Some of you are really moving forward with your tutorials and have requested some additional work, and of course some of you already know Flash quite well so don’t need to do the tutorials.

I’ve put together the following exercise for you to do that I think not only gives you some Flash practice but introduces you to concepts I think are important to electronic writing, such as “recombinant” text (text that can be reordered while reading), the use of text/image, navigation, and ways of writing particular for the computer.

You don’t have to do this exercise if you don’t have the time, but I’d love to see some of you try this, even if only in part. Just writing the text and describing the potential piece, even if you don’t create it, is quite a lot.

Here is what I want you to do:

  • Create a “stanza” form (it doesn’t have to be verse, it can be a paragraph or one sentence, etc.) which has a visual element to it. For instance, your stanza could be a single line of exactly 40 spaces in Courier font. Or it could be a sentence in which the first letter of each line is in a much larger typeface. It doesn’t have to be a strict form, just something to give you a soft constraint. Your stanzas could also be anagrams – the photos on this site, for example, were made out of the phrases “Van Helsing” and “Man on Fire,” the last two movies to show at this theater. Other rules, such as rhyme or letter-based constraints (words have to be in alphabetical order), are good. Content-based rules, such as each stanza must contain a historical figure or a type of sport or something, are also interesting.
  • Write at least five verses in this stanza form (again, the “stanza” can be prose). You can write as many as you want, of course, but at least five.
  • Create a navigation system that moves the reader through these stanzas. It can be a simple button, but try to integrate the navigation into the piece. For instance, if the button is an image (or images), make it somehow link thematically or conceptually with the text. Navigation can also be replacing parts of the text with other parts – it doesn’t necessarily have to be like flipping pages in a book, it can be like moving pieces around a board, etc.

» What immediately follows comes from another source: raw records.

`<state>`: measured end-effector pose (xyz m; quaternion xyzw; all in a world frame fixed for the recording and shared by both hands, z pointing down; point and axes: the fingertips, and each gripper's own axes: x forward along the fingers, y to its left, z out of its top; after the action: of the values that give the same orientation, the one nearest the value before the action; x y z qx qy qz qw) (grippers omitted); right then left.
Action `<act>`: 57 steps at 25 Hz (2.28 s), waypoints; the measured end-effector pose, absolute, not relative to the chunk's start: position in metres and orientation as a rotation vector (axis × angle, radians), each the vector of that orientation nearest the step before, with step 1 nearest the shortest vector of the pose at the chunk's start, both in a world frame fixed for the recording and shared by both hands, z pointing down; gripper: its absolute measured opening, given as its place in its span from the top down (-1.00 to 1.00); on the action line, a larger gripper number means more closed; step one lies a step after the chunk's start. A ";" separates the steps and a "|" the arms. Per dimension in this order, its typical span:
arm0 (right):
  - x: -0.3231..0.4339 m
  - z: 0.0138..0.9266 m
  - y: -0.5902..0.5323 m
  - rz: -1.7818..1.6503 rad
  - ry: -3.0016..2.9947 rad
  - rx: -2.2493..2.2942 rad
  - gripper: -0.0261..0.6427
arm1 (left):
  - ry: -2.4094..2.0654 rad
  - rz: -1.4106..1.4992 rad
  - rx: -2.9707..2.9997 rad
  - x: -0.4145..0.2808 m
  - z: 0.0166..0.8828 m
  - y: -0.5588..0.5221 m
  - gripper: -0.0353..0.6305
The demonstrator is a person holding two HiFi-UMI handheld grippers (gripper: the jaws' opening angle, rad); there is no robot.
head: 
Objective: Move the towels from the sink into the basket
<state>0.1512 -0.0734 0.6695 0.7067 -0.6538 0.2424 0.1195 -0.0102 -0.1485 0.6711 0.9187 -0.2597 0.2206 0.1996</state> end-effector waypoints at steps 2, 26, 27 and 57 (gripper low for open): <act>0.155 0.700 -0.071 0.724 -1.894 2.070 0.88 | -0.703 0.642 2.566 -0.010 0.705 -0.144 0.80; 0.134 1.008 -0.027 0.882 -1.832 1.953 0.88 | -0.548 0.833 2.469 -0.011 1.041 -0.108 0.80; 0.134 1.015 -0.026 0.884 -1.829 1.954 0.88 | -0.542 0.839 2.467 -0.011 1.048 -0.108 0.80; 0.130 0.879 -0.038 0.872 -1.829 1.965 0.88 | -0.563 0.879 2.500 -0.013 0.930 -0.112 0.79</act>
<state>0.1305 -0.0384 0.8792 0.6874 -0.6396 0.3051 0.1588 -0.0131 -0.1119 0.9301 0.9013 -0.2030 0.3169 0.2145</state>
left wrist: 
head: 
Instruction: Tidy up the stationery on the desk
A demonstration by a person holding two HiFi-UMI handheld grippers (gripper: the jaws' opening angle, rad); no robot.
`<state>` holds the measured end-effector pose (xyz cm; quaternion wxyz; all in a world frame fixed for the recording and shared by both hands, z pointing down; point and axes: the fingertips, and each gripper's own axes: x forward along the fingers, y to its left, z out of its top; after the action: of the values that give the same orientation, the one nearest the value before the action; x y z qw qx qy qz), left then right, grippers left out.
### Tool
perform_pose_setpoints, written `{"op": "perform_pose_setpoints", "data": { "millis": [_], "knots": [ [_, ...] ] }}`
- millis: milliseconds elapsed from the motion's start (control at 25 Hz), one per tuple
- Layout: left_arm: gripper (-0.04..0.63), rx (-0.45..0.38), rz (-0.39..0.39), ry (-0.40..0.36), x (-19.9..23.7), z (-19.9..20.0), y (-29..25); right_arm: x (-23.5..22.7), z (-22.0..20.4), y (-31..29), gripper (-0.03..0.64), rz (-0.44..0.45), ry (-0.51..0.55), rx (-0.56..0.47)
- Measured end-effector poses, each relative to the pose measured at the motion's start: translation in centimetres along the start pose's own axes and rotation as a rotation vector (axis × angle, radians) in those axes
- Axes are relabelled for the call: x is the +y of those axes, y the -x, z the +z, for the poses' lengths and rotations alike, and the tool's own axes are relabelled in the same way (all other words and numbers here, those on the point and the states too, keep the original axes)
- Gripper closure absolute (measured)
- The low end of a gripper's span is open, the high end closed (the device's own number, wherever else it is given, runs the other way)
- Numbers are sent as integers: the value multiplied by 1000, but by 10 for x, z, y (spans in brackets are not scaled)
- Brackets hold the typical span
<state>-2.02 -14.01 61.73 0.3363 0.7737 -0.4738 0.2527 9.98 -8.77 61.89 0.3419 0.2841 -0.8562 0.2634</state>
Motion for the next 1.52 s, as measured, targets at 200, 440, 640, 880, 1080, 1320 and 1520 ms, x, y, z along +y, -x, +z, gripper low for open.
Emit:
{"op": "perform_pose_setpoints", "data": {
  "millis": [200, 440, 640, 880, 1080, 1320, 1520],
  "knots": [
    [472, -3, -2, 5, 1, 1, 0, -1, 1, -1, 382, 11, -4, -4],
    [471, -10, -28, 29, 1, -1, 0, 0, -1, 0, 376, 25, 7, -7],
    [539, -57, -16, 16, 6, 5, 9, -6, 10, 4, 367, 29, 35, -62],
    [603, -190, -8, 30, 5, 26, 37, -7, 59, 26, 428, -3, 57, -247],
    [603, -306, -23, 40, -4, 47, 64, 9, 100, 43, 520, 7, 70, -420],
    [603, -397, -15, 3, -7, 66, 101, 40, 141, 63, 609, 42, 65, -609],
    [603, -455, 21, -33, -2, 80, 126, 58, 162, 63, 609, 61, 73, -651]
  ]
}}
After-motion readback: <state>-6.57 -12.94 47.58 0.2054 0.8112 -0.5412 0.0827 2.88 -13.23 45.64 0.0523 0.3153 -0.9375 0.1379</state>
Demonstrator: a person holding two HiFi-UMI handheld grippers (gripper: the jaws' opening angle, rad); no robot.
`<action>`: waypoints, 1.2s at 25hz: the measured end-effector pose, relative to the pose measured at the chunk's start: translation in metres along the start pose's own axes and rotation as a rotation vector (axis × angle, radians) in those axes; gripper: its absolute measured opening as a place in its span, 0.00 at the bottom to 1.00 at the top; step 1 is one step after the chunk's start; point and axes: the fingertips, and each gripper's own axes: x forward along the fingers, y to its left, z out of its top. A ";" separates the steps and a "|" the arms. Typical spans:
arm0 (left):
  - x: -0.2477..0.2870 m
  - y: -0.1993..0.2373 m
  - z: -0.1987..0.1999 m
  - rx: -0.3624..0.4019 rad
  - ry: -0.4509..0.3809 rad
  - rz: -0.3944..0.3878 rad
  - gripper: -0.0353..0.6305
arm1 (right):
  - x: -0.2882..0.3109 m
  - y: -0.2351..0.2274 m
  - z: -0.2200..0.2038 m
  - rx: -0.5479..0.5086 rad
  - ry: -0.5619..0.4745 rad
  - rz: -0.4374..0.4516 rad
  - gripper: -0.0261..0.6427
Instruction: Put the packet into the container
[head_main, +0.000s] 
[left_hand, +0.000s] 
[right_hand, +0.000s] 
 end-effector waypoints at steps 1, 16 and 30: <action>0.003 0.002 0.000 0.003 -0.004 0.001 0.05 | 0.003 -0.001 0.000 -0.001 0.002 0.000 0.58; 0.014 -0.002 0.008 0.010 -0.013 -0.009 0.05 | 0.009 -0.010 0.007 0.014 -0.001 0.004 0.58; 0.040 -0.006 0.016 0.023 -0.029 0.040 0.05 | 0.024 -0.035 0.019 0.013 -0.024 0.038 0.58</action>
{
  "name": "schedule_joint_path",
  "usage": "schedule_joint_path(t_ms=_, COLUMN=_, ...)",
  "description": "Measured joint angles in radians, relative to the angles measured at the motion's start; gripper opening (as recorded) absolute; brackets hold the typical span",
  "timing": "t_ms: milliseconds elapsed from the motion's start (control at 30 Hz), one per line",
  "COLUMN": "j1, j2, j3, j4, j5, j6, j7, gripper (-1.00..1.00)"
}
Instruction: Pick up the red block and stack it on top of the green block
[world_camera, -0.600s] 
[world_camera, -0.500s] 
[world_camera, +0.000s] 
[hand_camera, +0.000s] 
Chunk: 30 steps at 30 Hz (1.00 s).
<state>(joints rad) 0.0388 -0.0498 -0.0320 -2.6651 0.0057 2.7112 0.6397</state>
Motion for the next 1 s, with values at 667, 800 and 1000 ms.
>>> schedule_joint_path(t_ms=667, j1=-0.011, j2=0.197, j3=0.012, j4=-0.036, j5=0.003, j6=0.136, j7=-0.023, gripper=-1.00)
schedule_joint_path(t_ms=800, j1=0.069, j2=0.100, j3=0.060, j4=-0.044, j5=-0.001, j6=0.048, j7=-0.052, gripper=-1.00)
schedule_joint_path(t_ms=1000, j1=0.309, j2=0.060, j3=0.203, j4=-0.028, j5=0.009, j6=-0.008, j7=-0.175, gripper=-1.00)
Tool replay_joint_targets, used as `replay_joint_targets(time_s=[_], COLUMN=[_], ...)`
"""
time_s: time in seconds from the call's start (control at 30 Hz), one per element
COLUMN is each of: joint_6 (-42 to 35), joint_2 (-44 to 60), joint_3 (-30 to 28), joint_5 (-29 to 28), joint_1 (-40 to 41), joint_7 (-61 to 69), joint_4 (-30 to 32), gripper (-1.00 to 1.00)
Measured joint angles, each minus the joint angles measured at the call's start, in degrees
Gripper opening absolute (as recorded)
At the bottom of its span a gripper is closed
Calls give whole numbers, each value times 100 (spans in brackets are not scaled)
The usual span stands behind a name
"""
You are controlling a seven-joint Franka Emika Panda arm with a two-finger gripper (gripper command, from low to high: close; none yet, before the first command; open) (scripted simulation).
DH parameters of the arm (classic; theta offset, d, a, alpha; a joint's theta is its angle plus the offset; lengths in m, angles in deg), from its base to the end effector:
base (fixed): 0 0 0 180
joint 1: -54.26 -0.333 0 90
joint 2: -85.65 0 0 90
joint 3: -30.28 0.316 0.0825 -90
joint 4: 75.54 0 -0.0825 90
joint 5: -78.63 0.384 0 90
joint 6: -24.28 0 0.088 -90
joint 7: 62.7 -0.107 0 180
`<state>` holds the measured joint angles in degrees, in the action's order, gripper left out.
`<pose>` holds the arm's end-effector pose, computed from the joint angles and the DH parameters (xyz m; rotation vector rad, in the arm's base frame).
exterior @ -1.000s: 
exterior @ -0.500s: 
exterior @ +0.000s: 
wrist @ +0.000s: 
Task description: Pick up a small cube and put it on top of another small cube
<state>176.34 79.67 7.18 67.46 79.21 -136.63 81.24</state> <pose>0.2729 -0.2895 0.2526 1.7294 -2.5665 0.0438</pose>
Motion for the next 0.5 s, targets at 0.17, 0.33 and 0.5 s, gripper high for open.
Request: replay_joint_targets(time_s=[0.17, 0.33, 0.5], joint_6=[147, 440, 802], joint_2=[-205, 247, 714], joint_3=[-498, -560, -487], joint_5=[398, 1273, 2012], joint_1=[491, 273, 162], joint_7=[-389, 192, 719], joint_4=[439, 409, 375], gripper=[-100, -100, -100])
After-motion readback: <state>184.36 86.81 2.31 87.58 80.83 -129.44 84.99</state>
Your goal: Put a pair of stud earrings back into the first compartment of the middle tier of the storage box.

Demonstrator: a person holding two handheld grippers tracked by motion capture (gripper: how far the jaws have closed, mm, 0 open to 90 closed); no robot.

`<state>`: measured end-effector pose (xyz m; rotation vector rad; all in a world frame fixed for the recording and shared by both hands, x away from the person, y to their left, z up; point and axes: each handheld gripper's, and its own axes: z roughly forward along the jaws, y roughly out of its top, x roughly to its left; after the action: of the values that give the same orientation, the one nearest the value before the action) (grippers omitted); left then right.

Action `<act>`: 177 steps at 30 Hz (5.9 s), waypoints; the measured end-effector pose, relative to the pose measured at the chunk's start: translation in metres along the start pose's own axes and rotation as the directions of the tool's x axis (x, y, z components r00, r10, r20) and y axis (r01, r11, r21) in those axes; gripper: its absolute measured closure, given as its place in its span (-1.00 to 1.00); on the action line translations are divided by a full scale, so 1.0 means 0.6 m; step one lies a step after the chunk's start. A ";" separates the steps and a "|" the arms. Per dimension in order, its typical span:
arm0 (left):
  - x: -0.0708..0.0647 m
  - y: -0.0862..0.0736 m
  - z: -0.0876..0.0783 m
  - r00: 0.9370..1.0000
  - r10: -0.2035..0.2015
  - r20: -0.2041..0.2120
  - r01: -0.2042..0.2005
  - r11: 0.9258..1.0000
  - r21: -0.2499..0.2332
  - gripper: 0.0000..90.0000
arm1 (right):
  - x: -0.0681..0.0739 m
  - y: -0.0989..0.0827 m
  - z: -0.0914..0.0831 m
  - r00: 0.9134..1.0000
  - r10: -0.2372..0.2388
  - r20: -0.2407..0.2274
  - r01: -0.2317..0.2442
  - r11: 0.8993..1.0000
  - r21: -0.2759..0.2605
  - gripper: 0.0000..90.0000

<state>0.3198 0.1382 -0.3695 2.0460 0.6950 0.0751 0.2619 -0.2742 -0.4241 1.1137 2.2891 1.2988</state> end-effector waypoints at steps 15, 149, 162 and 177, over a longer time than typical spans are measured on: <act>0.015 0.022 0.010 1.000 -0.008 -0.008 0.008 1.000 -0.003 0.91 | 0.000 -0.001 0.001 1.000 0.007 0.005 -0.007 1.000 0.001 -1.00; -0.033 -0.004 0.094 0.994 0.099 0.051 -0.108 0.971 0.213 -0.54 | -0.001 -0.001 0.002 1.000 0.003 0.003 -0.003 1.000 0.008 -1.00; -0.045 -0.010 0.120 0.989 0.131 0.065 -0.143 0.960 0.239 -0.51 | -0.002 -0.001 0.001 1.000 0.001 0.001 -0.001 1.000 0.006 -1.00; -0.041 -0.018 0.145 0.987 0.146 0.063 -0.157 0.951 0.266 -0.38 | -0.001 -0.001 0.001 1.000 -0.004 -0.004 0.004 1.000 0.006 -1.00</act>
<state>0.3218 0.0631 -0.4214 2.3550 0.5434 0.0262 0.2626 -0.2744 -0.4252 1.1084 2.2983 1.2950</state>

That’s it! Audio components are optional, but if you want to give that a shot, feel free. But they should be integrated into the final concept of the piece as well. If you have any questions about this let me know.

Here is something that I did for Eunoia that relates to this exercise. I took the “e” chapter and created a little reader for it. Rolling over the buttons causes each paragraph to fade into the next; clicking on the dot sends the paragraph into fits (you can hit “reset” to bring them back).